Task requirements: Restate the listing in full, keeping every word as it is.

Extracted material:
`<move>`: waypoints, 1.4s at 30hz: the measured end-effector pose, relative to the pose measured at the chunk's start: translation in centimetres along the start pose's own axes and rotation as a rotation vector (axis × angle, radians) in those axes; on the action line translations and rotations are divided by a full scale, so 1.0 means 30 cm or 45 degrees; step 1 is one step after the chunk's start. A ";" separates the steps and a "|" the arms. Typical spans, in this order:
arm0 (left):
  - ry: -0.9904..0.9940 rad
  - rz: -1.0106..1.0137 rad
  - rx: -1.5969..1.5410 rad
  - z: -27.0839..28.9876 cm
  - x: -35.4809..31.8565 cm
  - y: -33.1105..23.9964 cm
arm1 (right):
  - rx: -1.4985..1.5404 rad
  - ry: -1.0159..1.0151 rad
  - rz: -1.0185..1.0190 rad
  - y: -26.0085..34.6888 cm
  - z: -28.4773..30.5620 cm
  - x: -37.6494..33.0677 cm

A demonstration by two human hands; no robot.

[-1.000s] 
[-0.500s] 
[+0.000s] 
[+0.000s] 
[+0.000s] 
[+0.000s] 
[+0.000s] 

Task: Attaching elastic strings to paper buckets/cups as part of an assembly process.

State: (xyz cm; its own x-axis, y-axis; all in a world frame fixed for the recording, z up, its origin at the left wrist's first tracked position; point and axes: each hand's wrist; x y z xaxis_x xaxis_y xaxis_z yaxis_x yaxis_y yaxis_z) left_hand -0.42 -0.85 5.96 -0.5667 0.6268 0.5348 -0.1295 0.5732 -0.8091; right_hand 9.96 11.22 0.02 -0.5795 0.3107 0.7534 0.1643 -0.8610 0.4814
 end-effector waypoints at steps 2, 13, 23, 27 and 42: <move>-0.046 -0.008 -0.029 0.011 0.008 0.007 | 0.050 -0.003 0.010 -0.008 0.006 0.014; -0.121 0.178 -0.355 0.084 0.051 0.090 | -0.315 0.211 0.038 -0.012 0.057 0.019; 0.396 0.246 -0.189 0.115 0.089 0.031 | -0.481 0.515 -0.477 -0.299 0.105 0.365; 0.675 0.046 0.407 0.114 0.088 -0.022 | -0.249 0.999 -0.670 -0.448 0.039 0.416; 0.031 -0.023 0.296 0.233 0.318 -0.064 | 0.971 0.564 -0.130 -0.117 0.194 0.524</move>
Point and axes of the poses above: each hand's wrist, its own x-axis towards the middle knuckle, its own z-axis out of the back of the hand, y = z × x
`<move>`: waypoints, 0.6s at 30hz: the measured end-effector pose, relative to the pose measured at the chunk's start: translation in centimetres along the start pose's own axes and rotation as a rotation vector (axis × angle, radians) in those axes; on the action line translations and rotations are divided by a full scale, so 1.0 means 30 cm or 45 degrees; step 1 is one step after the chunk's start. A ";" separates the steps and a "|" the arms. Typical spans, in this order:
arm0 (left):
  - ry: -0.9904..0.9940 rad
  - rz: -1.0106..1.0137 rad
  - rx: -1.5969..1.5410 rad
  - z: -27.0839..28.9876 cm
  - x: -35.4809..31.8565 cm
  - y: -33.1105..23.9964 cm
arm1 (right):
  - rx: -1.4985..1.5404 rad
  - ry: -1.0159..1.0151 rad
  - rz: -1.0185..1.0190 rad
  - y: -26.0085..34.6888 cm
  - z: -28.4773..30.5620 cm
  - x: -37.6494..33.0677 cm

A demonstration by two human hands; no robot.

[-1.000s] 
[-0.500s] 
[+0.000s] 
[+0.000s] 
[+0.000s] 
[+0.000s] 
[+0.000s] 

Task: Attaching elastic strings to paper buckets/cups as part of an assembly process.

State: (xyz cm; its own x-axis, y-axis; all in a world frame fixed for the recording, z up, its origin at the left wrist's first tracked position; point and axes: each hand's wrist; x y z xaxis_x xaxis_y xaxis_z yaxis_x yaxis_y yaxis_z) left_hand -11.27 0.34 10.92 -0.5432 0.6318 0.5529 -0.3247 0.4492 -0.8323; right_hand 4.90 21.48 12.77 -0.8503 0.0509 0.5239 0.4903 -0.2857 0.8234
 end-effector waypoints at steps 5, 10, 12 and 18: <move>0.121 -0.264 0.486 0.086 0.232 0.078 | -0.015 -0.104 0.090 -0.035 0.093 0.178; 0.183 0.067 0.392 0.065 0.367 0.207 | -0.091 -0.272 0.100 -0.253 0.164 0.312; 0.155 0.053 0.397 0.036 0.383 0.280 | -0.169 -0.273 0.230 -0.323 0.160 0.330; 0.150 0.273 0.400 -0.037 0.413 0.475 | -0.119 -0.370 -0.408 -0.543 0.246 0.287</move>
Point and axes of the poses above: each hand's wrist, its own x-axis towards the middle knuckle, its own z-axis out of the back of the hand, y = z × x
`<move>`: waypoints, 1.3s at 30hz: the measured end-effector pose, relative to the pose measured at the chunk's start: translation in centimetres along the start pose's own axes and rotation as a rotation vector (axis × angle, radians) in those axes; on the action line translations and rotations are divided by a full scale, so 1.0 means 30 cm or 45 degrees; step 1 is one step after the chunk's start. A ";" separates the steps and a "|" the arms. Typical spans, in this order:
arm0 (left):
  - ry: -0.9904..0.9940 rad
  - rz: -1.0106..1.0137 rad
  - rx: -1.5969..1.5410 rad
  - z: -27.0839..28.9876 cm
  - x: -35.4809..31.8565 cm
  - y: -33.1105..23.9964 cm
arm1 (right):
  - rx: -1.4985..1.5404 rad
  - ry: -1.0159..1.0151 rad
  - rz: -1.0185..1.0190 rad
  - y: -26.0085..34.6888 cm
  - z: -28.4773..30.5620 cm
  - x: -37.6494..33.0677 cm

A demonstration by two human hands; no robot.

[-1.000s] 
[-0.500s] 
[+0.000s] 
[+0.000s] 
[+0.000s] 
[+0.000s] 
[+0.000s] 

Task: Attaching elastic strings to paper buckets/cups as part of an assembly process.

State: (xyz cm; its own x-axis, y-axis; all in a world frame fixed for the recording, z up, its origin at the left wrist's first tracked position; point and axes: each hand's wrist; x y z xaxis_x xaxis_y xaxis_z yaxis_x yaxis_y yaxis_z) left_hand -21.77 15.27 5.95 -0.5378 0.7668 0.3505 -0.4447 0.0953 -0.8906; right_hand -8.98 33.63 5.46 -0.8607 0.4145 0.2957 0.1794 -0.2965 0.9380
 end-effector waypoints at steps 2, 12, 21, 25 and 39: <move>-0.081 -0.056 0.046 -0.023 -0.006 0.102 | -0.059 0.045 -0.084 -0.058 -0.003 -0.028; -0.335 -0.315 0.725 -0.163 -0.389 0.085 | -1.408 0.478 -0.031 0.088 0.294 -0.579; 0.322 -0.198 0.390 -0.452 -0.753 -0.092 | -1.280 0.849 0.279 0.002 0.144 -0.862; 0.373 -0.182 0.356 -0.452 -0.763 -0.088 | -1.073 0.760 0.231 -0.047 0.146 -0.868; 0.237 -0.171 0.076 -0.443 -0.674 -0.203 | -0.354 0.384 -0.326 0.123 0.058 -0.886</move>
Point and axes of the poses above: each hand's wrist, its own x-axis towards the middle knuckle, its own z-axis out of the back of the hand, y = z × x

Solution for this exercise:
`<move>`: waypoints, 1.4s at 30hz: the measured end-effector pose, relative to the pose measured at the chunk's start: translation in centimetres along the start pose's own axes and rotation as a rotation vector (axis × angle, radians) in those axes; on the action line translations and rotations are divided by a full scale, so 1.0 means 30 cm or 45 degrees; step 1 is one step after the chunk's start. A ";" separates the steps and a "|" the arms. Typical spans, in this order:
arm0 (left):
  - ry: -0.9904..0.9940 rad
  - rz: -1.0106..1.0137 rad
  - rx: -1.5969..1.5410 rad
  - z: -27.0839..28.9876 cm
  - x: -35.4809..31.8565 cm
  - y: -33.1105..23.9964 cm
arm1 (right):
  - rx: -1.4985..1.5404 rad
  - ry: -1.0159..1.0151 rad
  - rz: -1.0185..1.0190 rad
  - y: -26.0085..34.6888 cm
  - z: -28.4773..30.5620 cm
  - x: -37.6494..33.0677 cm

A demonstration by two human hands; no robot.

[-1.000s] 
[-0.500s] 
[+0.000s] 
[+0.000s] 
[+0.000s] 
[+0.000s] 
[+0.000s] 

Task: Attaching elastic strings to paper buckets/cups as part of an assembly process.

State: (xyz cm; its own x-axis, y-axis; all in a world frame fixed for the recording, z up, its origin at the left wrist's first tracked position; point and axes: each hand's wrist; x y z xaxis_x xaxis_y xaxis_z yaxis_x yaxis_y yaxis_z) left_hand -0.42 -0.85 5.96 -0.5667 0.6268 0.5348 -0.1295 0.5732 -0.8091; right_hand 9.96 11.22 0.02 -0.5795 0.3107 0.7534 0.1643 -0.8610 0.4814
 end-effector waypoints at steps 2, 13, 23, 27 and 42: <move>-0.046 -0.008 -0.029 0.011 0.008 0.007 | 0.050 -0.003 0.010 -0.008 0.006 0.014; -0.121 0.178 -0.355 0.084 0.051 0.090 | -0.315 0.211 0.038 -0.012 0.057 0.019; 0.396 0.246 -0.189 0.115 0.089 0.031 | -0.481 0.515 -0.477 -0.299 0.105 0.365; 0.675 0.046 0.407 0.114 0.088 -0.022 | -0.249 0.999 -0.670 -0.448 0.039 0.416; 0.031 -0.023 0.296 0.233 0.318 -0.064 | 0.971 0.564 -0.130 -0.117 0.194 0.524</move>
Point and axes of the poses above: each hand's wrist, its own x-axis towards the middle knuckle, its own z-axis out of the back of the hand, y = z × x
`<move>`: waypoints, 0.6s at 30hz: the measured end-effector pose, relative to the pose measured at the chunk's start: translation in centimetres along the start pose's own axes and rotation as a rotation vector (axis × angle, radians) in those axes; on the action line translations and rotations are divided by a full scale, so 1.0 means 30 cm or 45 degrees; step 1 is one step after the chunk's start. A ";" separates the steps and a "|" the arms. Typical spans, in this order:
arm0 (left):
  - ry: -0.9904..0.9940 rad
  - rz: -1.0106..1.0137 rad
  - rx: -1.5969..1.5410 rad
  - z: -27.0839..28.9876 cm
  - x: -35.4809..31.8565 cm
  - y: -33.1105..23.9964 cm
arm1 (right):
  - rx: -1.4985..1.5404 rad
  - ry: -1.0159..1.0151 rad
  - rz: -1.0185..1.0190 rad
  - y: -26.0085..34.6888 cm
  - z: -28.4773..30.5620 cm
  - x: -37.6494..33.0677 cm

A demonstration by two human hands; no robot.

[-1.000s] 
[-0.500s] 
[+0.000s] 
[+0.000s] 
[+0.000s] 
[+0.000s] 
[+0.000s] 

Task: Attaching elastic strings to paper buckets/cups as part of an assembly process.

State: (xyz cm; its own x-axis, y-axis; all in a world frame fixed for the recording, z up, its origin at the left wrist's first tracked position; point and axes: each hand's wrist; x y z xaxis_x xaxis_y xaxis_z yaxis_x yaxis_y yaxis_z) left_hand -11.27 0.34 10.92 -0.5432 0.6318 0.5529 -0.3247 0.4492 -0.8323; right_hand 4.90 21.48 12.77 -0.8503 0.0509 0.5239 0.4903 -0.2857 0.8234
 end-effector waypoints at steps 5, 10, 12 and 18: <move>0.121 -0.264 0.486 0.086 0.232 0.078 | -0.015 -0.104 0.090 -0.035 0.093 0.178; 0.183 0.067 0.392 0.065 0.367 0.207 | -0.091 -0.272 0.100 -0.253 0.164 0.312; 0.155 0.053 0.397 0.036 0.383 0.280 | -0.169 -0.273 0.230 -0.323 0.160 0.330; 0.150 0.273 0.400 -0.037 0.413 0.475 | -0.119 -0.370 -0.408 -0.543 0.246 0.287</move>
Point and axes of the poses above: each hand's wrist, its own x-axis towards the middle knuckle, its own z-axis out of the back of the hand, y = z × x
`<move>`: waypoints, 1.3s at 30hz: the measured end-effector pose, relative to the pose measured at the chunk's start: translation in centimetres along the start pose's own axes and rotation as a rotation vector (axis × angle, radians) in those axes; on the action line translations and rotations are divided by a full scale, so 1.0 means 30 cm or 45 degrees; step 1 is one step after the chunk's start. A ";" separates the steps and a "|" the arms. Typical spans, in this order:
arm0 (left):
  - ry: -0.9904..0.9940 rad
  - rz: -1.0106..1.0137 rad
  - rx: -1.5969..1.5410 rad
  - z: -27.0839..28.9876 cm
  - x: -35.4809..31.8565 cm
  - y: -33.1105..23.9964 cm
arm1 (right):
  - rx: -1.4985..1.5404 rad
  - ry: -1.0159..1.0151 rad
  - rz: -1.0185..1.0190 rad
  - y: -26.0085..34.6888 cm
  - z: -28.4773..30.5620 cm
  - x: -37.6494..33.0677 cm

A demonstration by two human hands; no robot.

[-1.000s] 
[-0.500s] 
[+0.000s] 
[+0.000s] 
[+0.000s] 
[+0.000s] 
[+0.000s] 

Task: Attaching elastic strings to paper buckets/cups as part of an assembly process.

State: (xyz cm; its own x-axis, y-axis; all in a world frame fixed for the recording, z up, its origin at the left wrist's first tracked position; point and axes: each hand's wrist; x y z xaxis_x xaxis_y xaxis_z yaxis_x yaxis_y yaxis_z) left_hand -21.77 15.27 5.95 -0.5378 0.7668 0.3505 -0.4447 0.0953 -0.8906; right_hand -8.98 33.63 5.46 -0.8607 0.4145 0.2957 0.1794 -0.2965 0.9380
 end-effector waypoints at steps 2, 12, 21, 25 and 39: <move>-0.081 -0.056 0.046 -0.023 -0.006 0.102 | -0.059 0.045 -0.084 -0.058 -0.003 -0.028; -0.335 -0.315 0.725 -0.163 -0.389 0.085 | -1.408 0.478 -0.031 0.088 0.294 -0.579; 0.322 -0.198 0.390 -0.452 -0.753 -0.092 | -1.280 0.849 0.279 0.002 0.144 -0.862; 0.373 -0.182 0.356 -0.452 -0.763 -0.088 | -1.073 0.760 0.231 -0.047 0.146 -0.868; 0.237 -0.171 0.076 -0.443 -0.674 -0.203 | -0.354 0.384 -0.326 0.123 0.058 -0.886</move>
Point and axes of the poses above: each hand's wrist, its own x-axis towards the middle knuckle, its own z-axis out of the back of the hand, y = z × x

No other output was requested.